Can you imagine losing weight on a diet that includes pork rinds, cheddar cheese, heavy cream and mayonnaise?

The Harvard School of Public Health conducted the study and presented its findings this week to a stunned gathering of the American Association for the Study of Obesity.

“It doesn’t make sense, does it? It violates the laws of thermodynamics,” said Barbara Rolls of Pennsylvania State University.

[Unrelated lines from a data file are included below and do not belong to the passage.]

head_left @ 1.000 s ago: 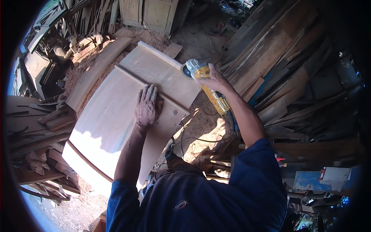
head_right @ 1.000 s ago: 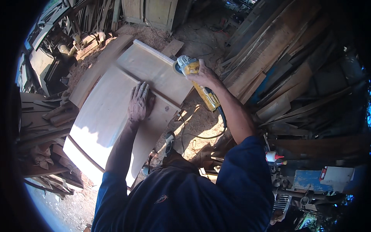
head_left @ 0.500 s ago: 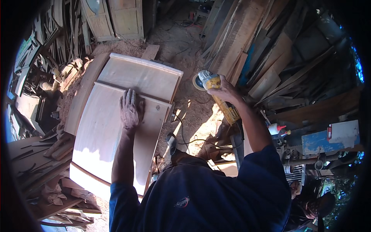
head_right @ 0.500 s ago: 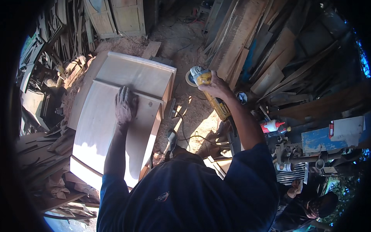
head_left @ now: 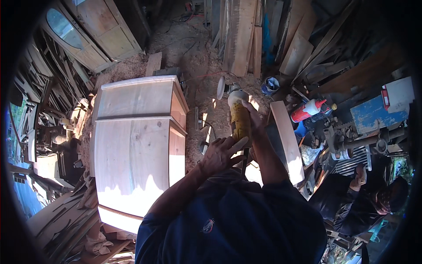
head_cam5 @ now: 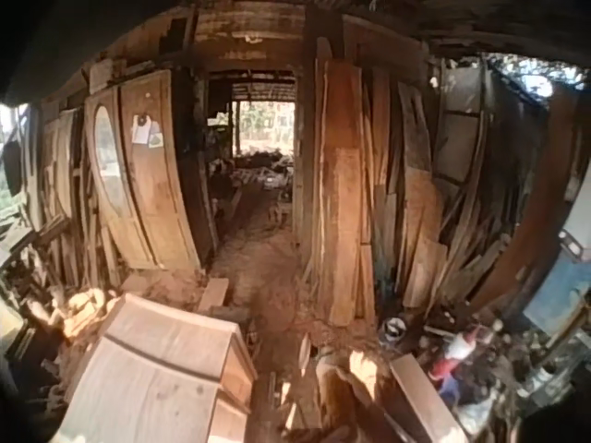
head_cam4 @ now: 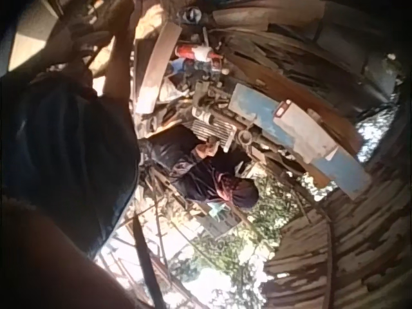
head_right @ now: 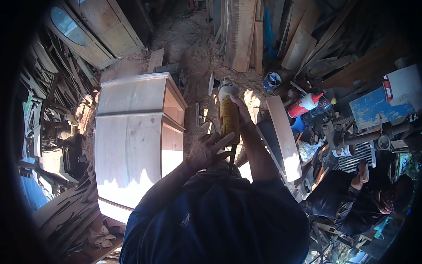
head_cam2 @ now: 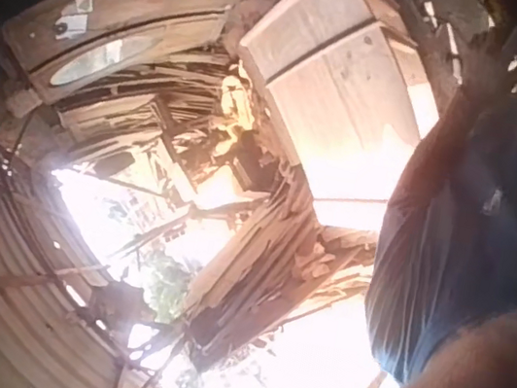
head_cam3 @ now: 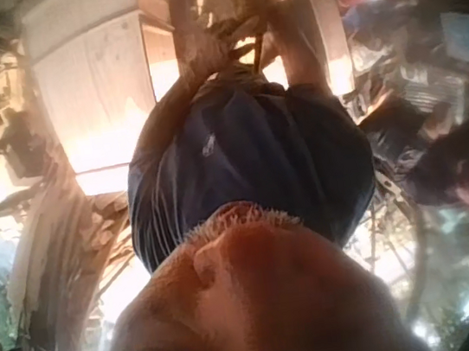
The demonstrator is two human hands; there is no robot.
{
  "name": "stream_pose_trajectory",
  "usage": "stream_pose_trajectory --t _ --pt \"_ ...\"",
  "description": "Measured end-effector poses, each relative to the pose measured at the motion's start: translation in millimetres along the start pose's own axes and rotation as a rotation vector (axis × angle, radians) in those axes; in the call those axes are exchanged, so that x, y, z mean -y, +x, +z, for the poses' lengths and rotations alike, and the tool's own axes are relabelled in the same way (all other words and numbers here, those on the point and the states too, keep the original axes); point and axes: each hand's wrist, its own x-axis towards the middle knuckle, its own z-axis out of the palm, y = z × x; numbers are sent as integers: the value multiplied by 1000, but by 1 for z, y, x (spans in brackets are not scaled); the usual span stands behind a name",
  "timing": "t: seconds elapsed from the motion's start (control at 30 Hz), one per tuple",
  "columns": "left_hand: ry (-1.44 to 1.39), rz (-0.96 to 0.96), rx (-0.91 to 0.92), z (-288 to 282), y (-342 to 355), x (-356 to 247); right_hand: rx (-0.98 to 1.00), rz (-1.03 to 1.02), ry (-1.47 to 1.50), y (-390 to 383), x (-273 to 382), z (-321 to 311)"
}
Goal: The person assembles a wooden box using a nail gun and hammer to join boards, then uses a power sander to smooth the surface, and carries the box to a different area.
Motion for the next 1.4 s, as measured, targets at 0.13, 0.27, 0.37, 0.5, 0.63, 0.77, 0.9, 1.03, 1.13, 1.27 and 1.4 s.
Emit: stream_pose_trajectory --t 0.13,0.27,0.37,0.5,0.63,0.77,0.9,1.03,1.13,1.27,1.4 --pt "58 -76 110 19 4 1 93 -31 195 -9 -17 -10" --pt "-13 -165 -10 13 -17 0 177 -45 199 17 -50 -3" --pt "-184 -361 74 -11 -41 -9 84 -60 197 2 -58 12" --pt "-403 -358 94 -42 -54 -39 371 -91 295 -35 -45 15" --pt "-685 -510 134 -49 -96 -83 580 -83 134 -68 -65 62" --pt "-804 -413 -229 -34 -120 -118 627 -26 -59 -112 -87 112" --pt "-650 -760 -441 -41 -137 -153 641 54 -173 -159 -122 154" --pt "-483 -875 -596 -56 -189 -184 649 80 -296 -169 -161 170" --pt "-141 -909 -799 -28 -199 -178 764 262 -305 -185 -186 186" --pt "25 -1195 -590 -48 -226 -215 394 -37 -729 -211 -223 179" --pt "207 -1245 -406 -9 -244 -218 226 -140 -765 -237 -256 150"
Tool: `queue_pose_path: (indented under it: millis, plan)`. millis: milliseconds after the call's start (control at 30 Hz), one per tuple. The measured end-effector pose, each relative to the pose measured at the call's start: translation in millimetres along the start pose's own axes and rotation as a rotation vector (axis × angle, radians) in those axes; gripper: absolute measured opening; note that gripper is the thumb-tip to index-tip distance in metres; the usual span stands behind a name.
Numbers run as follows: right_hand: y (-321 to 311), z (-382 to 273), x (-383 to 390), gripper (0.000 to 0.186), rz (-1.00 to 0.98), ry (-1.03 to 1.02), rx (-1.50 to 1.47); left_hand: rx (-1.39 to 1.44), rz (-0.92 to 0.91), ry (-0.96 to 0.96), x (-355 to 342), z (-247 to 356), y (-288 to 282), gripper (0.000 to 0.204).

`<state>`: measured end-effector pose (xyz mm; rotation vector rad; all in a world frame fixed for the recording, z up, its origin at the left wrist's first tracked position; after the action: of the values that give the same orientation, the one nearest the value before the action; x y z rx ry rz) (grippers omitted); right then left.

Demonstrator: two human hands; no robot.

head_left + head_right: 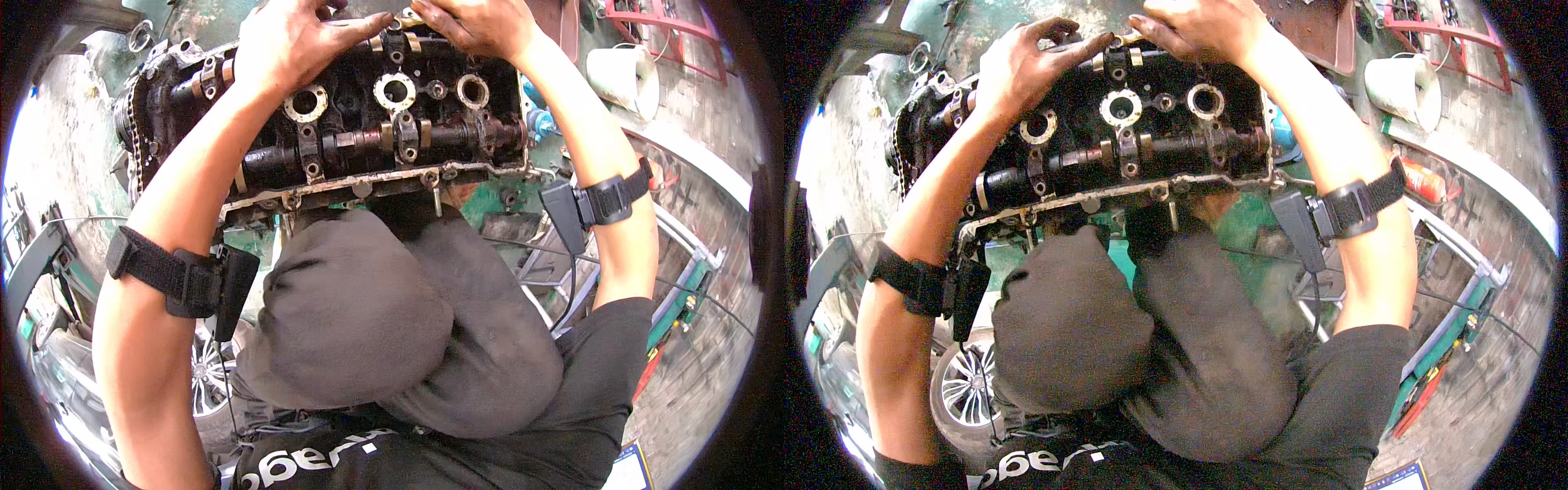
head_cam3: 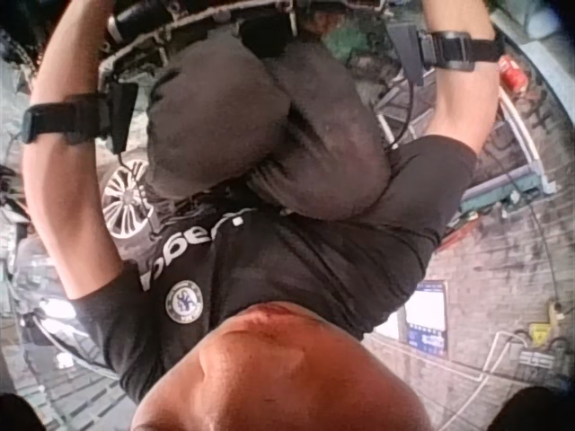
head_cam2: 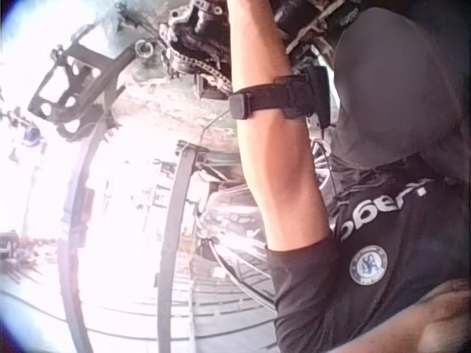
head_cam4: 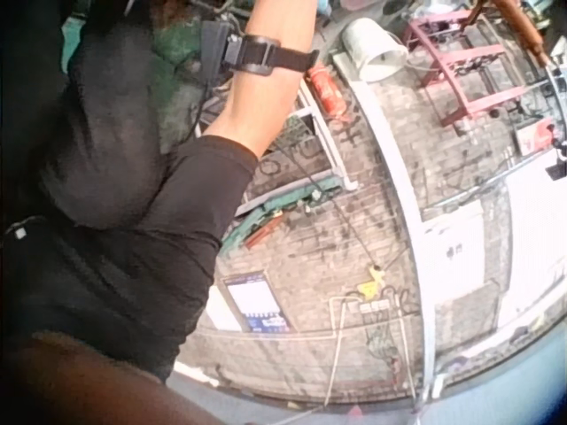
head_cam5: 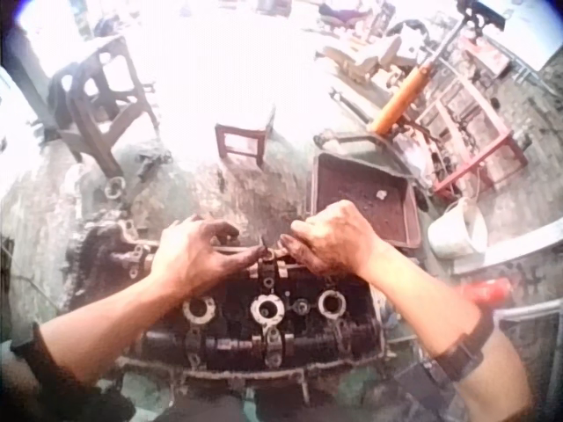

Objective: The person uses a wrench to loosen and remove bolts from a cylinder head, then places the bolts into a tray. The person then walks to another area and picks up a power tool.

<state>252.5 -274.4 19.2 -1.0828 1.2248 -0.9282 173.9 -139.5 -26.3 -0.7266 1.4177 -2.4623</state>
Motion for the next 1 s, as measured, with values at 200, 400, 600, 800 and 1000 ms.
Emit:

Plenty data suggest this just shouldn’t happen. Accepted thinking is that the body burns what calories it needs to functions and then stores the rest. With this theory, a calorie coming from a slab of prime rib is the same as a calorie from the accompanying garlic toast. What calories aren’t used are stored as fat. When a dieter eats fewer calories than the body needs, weight is lost.

People who eat more calories shouldn’t lose weight at a quicker pace. Yet, that is what the study found. Those on the Atkins plan, which shuns carbohydrates, ate 300 calories more each day during the 12-week study, than those on the low-fat plan. All totaled, that’s a whopping 25,000 additional calories that should have added up to about seven pounds. Instead, they lost on average three pounds more than those on a low-fat diet.

This study upsets the standard apple cart of advice that to lose weight one needs to eat less, exercise more.

If it the Atkins Diet works, so be it. But don’t expect that this will be the last word on the subject. Skeptics will certainly attempt to challenge the Harvard study. Perhaps in doing so they will discover a key to metabolism that will help many overweight and obese people lose weight.